Otis filed its own motion for summary judgment. Otis acknowledges that La. Civ. Code arts. 2317.1 and 2322 do not apply because Otis is not the owner of the elevator or the building, and it recognizes that under La. Civ. Code art. 2315, an elevator maintenance contractor owes a duty of care in the performance of its contractual duties. See, e.g., Rabito v. Otis Elevator Co., 93-1001 (La. App. 5 Cir. 12/15/94), 648 So.2d 18, 19; Mouton v. Sears Roebuck & Co., 99-669 (La. App. 3 Cir. 11/3/99), 748 So.2d 61, 66, writ denied, 99-3386 (La. 2/4/00), 754 So.2d 232; King v.
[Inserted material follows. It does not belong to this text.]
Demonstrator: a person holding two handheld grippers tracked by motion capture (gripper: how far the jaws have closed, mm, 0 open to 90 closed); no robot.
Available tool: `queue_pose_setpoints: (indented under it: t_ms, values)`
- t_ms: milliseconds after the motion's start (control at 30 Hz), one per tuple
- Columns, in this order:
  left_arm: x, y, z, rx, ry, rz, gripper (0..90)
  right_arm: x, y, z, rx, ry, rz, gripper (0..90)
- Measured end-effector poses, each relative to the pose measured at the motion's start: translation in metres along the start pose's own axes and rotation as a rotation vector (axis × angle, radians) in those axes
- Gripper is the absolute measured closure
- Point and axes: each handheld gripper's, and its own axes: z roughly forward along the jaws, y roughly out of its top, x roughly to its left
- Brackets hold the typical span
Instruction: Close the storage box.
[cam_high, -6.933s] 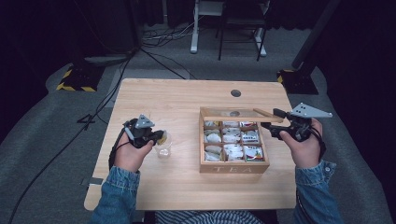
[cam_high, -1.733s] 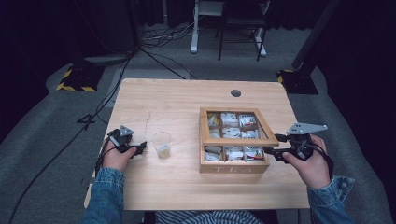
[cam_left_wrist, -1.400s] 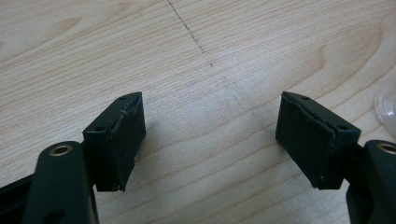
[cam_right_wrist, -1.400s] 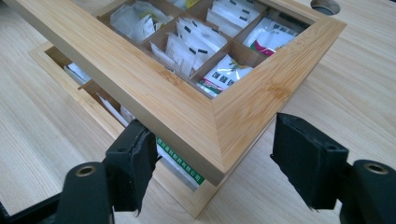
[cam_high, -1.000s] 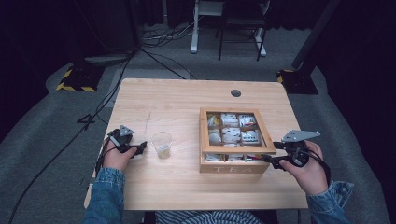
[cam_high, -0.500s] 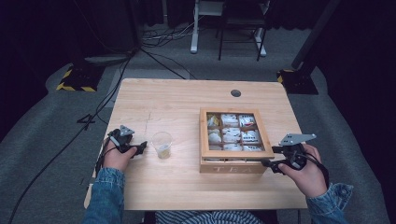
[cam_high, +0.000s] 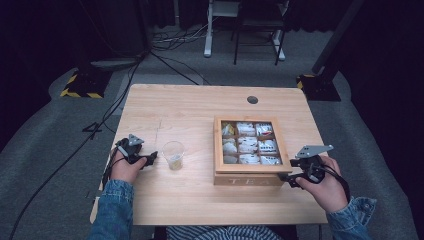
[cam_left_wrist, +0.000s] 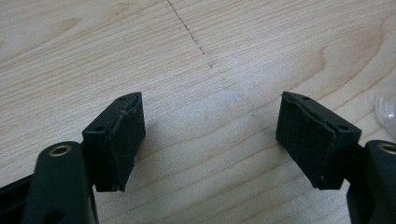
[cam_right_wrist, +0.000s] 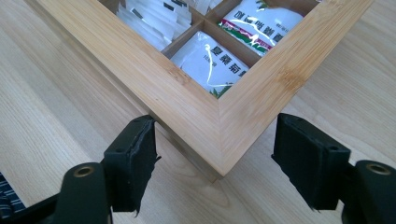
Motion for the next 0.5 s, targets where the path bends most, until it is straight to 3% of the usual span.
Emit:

Home Depot U.S.A., Inc., 98-0535 (La. App. 1 Cir. 4/1/99), 729 So.2d 1149, 1152 ("[W]hen an elevator maintenance company is neither the owner of the elevator nor has exclusive 'garde' of the elevator, it must exercise reasonable care in the performance of its services."). Otis argues, however, that to establish a breach of the duty of reasonable care under La. Civ. Code art. 2315, a plaintiff must prove first that there was an identifiable defect in the elevator system that rendered it unreasonably dangerous, and second that Otis knew or, in the exercise of reasonable caution, should have known of the existence of the defect and failed to correct it. Otis claims that only actual or constructive knowledge gives rise to a duty on the part of Otis to take reasonable steps to protect against injuries resulting from an unreasonable risk of harm. See Spott v. Otis Elevator Co., 601 So.2d 1355, 1361-62 (La. 1992) (finding no negligence under La. Civ. Code art. 2315 where evidence showed that Otis honored its contractual duty to inspect and repair, and there were no reports of the elevator having malfunctioned either before or after the incident).

Otis maintains that it would have received notice of complaints about the elevator only from WECA, and that it received none before the November 27, 2017 incident. Otis produced maintenance records showing only four service calls ("callbacks") for the subject elevator in the 12 months before the incident. The last callback occurred two months before the November 27, 2017 incident, and none of the callbacks involved the operation of the door interlock system or included complaints that the elevator had fallen, stopped abruptly, or injured a passenger. The maintenance records also show that on November 28, 2017, the hoistway door interlock was replaced. Otis claims it faithfully performed routine maintenance on this elevator and responded to every service call made about it prior to plaintiff's accident.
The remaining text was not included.